Shoulders sagging, I dragged my carcass home, where my dear Carla was pacing the wax off the kitchen floor. As usual she’d mixed the dough for the afternoon loaves, but for some reason today the dough failed to rise. Good Lord, I thought, this is the last thing I need. Around her lay a dozen trays of flat, barren dough.
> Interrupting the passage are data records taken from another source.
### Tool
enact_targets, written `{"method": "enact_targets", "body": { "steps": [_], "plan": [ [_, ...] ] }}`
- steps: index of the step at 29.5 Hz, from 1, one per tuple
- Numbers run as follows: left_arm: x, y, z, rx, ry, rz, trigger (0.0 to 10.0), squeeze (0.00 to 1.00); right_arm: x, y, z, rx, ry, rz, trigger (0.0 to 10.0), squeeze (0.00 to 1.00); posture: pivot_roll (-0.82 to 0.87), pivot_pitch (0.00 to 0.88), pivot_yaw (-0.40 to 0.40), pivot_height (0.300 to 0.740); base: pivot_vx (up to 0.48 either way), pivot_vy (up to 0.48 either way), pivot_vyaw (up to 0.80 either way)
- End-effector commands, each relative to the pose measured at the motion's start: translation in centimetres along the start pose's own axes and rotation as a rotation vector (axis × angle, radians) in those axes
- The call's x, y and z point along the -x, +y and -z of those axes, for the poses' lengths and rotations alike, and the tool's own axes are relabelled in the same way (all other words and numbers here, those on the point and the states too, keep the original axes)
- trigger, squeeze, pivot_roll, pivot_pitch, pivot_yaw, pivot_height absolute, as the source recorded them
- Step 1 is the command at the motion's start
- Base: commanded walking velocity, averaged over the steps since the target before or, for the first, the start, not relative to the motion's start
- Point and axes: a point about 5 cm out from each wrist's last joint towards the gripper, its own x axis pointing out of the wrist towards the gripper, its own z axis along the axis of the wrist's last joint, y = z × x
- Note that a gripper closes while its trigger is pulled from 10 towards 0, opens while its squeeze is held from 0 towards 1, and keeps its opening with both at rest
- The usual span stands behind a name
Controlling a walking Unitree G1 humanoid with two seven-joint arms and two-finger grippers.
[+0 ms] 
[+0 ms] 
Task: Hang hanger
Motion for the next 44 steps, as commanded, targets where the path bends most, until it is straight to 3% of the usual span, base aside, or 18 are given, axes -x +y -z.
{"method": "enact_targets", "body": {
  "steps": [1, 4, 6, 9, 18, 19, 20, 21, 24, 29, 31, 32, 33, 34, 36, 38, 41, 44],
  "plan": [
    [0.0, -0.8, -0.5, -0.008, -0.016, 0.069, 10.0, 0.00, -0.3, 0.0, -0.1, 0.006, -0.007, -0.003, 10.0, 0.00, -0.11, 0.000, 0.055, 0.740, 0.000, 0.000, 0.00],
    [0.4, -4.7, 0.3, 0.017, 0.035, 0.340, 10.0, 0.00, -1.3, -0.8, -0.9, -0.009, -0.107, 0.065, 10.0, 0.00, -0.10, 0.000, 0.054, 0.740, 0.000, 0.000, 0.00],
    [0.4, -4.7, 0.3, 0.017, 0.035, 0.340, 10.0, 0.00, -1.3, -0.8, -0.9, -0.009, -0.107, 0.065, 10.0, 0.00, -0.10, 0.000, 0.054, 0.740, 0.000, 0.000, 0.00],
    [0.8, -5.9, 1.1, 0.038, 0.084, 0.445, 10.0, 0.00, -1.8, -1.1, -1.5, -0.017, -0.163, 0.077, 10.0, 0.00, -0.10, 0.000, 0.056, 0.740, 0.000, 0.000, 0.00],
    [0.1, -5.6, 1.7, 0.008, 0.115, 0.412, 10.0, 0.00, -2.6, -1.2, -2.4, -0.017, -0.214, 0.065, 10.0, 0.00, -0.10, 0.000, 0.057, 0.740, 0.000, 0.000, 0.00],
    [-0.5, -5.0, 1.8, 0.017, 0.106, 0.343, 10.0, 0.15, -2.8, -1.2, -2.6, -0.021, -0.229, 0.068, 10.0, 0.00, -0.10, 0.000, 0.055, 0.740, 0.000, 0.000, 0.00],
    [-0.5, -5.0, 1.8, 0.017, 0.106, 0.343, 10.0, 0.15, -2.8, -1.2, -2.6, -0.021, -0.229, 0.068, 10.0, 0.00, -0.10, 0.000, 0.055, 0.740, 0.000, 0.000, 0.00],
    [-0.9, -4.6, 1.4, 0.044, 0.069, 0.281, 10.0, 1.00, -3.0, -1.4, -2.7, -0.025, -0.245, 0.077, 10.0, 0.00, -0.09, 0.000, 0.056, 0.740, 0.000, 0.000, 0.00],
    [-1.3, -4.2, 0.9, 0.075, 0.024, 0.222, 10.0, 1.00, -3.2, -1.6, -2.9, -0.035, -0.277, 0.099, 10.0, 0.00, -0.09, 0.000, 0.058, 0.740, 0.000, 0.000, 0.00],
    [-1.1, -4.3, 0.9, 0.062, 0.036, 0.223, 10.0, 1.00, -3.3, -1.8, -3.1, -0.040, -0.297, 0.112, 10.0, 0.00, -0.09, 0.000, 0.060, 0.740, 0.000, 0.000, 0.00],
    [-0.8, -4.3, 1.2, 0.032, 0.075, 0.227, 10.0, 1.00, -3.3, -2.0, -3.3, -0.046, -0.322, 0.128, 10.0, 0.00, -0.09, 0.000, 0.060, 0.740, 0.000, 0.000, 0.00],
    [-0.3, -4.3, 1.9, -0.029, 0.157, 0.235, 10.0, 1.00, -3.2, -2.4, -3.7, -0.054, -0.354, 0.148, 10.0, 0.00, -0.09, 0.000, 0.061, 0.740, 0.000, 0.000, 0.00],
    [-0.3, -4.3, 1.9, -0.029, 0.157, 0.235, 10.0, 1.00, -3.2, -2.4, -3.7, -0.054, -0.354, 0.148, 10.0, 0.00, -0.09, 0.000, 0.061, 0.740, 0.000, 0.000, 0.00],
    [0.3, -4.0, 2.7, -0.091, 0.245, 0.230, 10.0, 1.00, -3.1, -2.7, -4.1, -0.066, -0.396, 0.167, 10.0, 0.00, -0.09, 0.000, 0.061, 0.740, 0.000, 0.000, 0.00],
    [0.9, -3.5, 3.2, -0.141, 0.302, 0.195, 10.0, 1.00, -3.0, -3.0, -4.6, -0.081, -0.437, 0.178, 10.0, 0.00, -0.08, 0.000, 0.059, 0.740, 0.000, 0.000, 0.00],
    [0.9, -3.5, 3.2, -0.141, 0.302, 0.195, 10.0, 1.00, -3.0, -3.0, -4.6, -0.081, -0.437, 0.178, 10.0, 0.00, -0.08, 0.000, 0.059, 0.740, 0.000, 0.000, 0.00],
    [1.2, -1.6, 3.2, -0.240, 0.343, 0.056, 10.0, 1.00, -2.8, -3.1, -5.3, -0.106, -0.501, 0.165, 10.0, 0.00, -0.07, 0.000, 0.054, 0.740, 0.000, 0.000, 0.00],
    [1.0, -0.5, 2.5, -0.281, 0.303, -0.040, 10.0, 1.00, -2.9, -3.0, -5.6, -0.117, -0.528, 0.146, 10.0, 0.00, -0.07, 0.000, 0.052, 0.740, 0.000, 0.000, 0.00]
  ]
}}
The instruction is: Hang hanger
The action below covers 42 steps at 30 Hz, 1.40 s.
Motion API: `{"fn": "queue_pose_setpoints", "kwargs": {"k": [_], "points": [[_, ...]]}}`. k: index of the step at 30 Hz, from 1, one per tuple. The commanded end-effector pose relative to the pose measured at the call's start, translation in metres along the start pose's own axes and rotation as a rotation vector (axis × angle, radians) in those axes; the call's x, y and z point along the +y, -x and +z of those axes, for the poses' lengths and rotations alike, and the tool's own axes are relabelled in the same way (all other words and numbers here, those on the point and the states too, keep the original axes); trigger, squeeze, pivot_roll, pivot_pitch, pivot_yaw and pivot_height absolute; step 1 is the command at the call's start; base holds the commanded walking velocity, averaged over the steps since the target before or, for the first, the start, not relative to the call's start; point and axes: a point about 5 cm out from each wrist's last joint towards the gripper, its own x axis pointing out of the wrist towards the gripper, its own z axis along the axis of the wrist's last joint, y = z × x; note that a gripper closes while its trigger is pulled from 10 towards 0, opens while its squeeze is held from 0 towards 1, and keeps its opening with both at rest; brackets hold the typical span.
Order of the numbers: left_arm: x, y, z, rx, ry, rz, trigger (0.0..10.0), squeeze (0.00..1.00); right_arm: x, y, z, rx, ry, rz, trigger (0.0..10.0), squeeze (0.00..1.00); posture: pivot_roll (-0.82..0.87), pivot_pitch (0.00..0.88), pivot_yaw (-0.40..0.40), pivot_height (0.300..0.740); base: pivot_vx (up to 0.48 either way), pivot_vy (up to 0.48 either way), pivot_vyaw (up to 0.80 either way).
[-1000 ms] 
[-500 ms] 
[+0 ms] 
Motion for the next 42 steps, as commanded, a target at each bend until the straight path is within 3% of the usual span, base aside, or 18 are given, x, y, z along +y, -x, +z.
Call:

“I don’t know what I did wrong,” she said, holding back her tears. “Please don’t be angry with me.”

I took a deep breath, then smiled at her and kissed both her hands. “My dearest Carla,” I said, “only a fool could be angry at a saint.”

“But today’s business—” she said. “It’s a Friday. You know how well we sell on Fridays. We’re hours and hours behind! You were gone so long at the doctor’s! Gerlando, look at the clock! The three o’clock whistle’s about to blow!”

“The hour’s of no importance,” I replied. “Did I ever tell you how grateful I am to you for being my wife all these years and putting up with me and my many faults, and for devoting so much of your time to our business?”

She sniffed my breath. “If you’re not drunk you must have been walking too long in the sun. What do you mean, the hour’s unimportant? For a bakery, timing’s everything! Open your eyes! Look at all I’ve ruined.”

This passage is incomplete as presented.